AIM OF THE TASK:
Reproduce the lines of the listing exactly, beginning at the top, until the line with "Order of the" has been reproduced too.

SUPPLIED DATA:
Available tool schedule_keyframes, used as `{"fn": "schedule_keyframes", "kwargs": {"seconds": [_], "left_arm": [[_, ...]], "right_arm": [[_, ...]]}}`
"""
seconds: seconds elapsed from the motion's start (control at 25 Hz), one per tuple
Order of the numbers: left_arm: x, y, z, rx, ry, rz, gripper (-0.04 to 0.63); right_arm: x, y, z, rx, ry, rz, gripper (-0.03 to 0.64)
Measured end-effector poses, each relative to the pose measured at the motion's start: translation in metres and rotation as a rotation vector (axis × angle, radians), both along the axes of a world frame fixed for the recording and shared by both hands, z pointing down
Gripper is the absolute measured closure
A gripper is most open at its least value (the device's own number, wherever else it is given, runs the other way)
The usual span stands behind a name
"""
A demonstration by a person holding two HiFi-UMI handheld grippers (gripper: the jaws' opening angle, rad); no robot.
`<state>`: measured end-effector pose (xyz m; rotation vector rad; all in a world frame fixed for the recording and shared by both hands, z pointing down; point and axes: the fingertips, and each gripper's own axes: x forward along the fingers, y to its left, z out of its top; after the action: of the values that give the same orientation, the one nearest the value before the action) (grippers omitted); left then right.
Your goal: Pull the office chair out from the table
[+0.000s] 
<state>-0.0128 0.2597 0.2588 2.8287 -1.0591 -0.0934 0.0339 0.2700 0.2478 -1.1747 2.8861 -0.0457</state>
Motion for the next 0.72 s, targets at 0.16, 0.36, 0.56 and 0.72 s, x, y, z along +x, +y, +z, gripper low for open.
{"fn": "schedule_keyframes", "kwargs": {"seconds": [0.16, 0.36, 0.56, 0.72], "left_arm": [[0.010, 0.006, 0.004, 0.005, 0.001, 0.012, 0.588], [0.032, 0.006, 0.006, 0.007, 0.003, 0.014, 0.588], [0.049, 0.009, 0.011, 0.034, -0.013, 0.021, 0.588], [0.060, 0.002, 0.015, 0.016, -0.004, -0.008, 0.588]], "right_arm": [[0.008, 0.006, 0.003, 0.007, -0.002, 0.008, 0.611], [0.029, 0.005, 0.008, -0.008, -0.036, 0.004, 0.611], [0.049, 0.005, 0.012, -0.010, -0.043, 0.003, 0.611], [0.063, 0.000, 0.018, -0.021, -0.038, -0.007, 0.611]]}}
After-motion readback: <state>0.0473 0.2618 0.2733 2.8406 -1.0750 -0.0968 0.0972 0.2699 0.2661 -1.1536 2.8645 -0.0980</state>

TASK RESPONSE:
Available tool schedule_keyframes, used as `{"fn": "schedule_keyframes", "kwargs": {"seconds": [_], "left_arm": [[_, ...]], "right_arm": [[_, ...]]}}`
"""
seconds: seconds elapsed from the motion's start (control at 25 Hz), one per tuple
Order of the numbers: left_arm: x, y, z, rx, ry, rz, gripper (-0.04 to 0.63); right_arm: x, y, z, rx, ry, rz, gripper (-0.03 to 0.64)

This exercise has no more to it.